Indian photographer (born 1990)

Himanshu Khagta (born 29 June 1990) is an Indian photographer based in the Indian Himalayas. He is known for documenting life in mountainous areas of India. His photographs have been featured in many publications including: The New York Times, The International Herald Tribune, BBC Travel, Condé Nast Traveller and Outlook Traveller.

Raised in Shimla, Himachal Pradesh, Khagta's work often revolves around the events and ordinary lives of the people that live in the region around his hometown. His two long-term projects, Life in Spiti and Life in Shimla chronicle his experiences living in the city of Shimla and the Spiti Valley. He plans to publish his work in print in two books he is writing which will be heavily laden with his photographs.

== Early life and education ==
Khagta was born on 29 June 1990 in Rohru, Shimla district but grew up in the nearby city of Shimla. He attended Dayanand Public School in Shimla. After graduating from the secondary school, he attended DAV College in Section 10, Chandigarh. He graduated with a Bachelor of Arts degree in Political science and Government in 2011.

Khagta is an entirely self-taught photographer; he learned the art by watching videos and studying tutorials. His photographic career started accidentally while he was still in high school.
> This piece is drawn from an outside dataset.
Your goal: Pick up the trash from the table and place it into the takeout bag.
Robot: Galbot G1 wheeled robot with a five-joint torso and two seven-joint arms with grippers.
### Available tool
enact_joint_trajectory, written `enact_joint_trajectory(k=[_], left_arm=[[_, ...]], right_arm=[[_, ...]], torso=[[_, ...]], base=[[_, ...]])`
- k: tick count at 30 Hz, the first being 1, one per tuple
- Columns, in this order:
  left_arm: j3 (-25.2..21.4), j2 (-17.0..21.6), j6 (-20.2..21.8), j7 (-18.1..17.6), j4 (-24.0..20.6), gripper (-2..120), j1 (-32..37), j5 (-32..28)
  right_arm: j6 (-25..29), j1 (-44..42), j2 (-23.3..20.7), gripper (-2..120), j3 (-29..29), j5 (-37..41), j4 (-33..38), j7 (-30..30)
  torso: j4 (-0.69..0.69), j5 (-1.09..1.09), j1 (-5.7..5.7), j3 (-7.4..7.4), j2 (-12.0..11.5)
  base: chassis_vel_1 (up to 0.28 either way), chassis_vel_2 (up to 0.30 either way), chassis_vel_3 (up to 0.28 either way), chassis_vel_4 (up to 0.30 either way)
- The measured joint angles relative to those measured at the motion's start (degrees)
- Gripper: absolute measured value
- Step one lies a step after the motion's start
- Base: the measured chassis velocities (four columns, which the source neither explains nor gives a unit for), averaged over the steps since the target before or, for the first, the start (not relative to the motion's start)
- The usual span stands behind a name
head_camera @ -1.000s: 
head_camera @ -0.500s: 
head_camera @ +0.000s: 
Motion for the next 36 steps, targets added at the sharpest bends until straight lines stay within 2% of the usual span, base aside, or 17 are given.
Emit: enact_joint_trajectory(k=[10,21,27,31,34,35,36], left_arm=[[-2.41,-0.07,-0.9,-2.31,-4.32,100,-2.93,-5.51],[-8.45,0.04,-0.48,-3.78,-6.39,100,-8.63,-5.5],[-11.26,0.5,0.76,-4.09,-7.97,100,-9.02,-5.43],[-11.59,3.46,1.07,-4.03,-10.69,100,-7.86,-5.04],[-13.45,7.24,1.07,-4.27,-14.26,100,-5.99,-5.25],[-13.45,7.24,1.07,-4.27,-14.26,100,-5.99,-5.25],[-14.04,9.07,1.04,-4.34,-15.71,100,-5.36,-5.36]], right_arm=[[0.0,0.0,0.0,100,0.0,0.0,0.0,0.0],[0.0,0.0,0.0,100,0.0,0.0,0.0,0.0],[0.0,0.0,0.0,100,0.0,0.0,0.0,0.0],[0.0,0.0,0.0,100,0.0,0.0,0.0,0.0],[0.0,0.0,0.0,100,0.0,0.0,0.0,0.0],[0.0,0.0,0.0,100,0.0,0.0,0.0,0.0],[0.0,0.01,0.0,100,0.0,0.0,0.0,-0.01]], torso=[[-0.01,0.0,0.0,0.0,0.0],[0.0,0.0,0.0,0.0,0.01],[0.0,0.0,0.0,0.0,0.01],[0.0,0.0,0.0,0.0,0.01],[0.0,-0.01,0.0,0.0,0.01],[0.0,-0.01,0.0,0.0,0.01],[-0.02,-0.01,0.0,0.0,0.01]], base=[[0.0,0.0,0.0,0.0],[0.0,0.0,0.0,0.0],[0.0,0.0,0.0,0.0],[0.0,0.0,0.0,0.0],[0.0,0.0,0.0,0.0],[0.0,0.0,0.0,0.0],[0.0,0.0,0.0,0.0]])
At the time he would take pictures of his hometown and upload them to Flickr. Travel magazines noticed his work and requested his photos for their publications. He eventually become a sought-after travel photographer and began traveling around the country. While still in college, he began working professionally as a freelance photographer.

== career ==
In 2008, a portrait by Khagta was a finalist in Smithsonian Magazine's 6th Annual Photo Contest, people category.
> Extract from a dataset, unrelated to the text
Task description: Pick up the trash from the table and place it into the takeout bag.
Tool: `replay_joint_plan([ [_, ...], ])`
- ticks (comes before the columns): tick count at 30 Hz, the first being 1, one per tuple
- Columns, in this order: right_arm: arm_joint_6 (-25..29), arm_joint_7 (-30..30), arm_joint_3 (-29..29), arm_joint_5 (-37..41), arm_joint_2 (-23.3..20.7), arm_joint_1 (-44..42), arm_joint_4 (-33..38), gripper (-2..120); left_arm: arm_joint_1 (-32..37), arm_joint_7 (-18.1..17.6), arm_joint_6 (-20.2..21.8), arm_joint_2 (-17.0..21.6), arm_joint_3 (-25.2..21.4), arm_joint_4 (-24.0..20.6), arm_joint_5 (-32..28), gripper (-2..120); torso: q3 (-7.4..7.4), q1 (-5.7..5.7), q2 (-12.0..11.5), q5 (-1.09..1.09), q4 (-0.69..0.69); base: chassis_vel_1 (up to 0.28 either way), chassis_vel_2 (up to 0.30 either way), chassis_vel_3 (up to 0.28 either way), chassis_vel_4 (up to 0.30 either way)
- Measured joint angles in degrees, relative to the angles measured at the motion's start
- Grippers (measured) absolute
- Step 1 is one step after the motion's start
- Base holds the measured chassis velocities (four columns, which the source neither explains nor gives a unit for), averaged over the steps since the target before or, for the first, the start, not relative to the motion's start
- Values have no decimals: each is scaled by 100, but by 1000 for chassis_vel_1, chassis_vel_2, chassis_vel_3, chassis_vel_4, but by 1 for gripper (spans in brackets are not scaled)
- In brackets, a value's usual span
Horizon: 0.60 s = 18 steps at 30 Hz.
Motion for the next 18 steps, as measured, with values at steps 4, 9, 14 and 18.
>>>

In May 2012, Khagta joined Jaibir Singh Virk and Amit Chaudhary as they attempted to set the Limca World Record for the longest Himalayan expedition on a tractor. Virk and Chaudhary took turns driving the 3623 km in and around the Himalayas, while Khagta drove a support vehicle and documented trip.
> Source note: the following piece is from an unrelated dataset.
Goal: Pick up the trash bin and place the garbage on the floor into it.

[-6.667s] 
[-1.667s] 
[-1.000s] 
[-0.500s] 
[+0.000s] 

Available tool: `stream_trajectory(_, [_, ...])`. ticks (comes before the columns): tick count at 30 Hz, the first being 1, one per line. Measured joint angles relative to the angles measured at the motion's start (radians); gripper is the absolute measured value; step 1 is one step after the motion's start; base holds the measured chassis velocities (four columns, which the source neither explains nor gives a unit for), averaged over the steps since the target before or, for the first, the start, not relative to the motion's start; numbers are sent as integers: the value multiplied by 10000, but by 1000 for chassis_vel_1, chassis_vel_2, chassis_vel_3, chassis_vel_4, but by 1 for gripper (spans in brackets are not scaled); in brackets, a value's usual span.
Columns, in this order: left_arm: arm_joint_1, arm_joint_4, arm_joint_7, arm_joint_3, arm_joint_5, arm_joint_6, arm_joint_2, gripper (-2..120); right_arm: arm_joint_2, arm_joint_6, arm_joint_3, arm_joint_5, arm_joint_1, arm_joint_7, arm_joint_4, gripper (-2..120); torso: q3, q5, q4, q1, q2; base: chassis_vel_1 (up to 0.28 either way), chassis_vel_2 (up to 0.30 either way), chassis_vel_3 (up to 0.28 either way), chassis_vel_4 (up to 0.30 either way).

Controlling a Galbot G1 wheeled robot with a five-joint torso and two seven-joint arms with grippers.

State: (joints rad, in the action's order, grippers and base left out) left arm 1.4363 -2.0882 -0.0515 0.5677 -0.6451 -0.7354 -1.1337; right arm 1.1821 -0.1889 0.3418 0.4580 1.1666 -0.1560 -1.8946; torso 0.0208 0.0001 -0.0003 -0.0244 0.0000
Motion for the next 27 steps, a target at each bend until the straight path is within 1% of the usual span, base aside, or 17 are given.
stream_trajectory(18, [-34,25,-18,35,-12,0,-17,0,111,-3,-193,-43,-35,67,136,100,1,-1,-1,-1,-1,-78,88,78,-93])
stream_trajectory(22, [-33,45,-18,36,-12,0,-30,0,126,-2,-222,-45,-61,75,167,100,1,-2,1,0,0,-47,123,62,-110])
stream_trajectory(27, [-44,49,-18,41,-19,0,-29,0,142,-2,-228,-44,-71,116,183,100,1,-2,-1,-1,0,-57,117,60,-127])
In fall 2012, he began a project to document the Great Wash Yatra. Sponsored by WASH United and Quicksand, the yatra was a multi-faceted campaign to promote WASH: "Water, Sanitation and Hygiene." Partly funded by the Bill & Melinda Gates Foundation, the festival was modeled after traditional Indian mela included musical, theatrical and artistic performances, entertainment and attractions, as well as food and drink. Khagta documented the event for a month and half. Living in tents, he followed the caravan as it travelled about 2000 km all around central India.

In 2014, Khagta spent a whole winter in the Spiti Valley, a desert mountain valley high in the Himalaya's that is cut off from the rest of the world in the colder months of winter and spring. He document the day-to-day lives of the people of Spiti Valley in a long-term project he named Life in Spiti. Soon after leaving Spiti, he began a similar long-term project named Life in Shimla documenting the landscapes, events, people and culture of his hometown.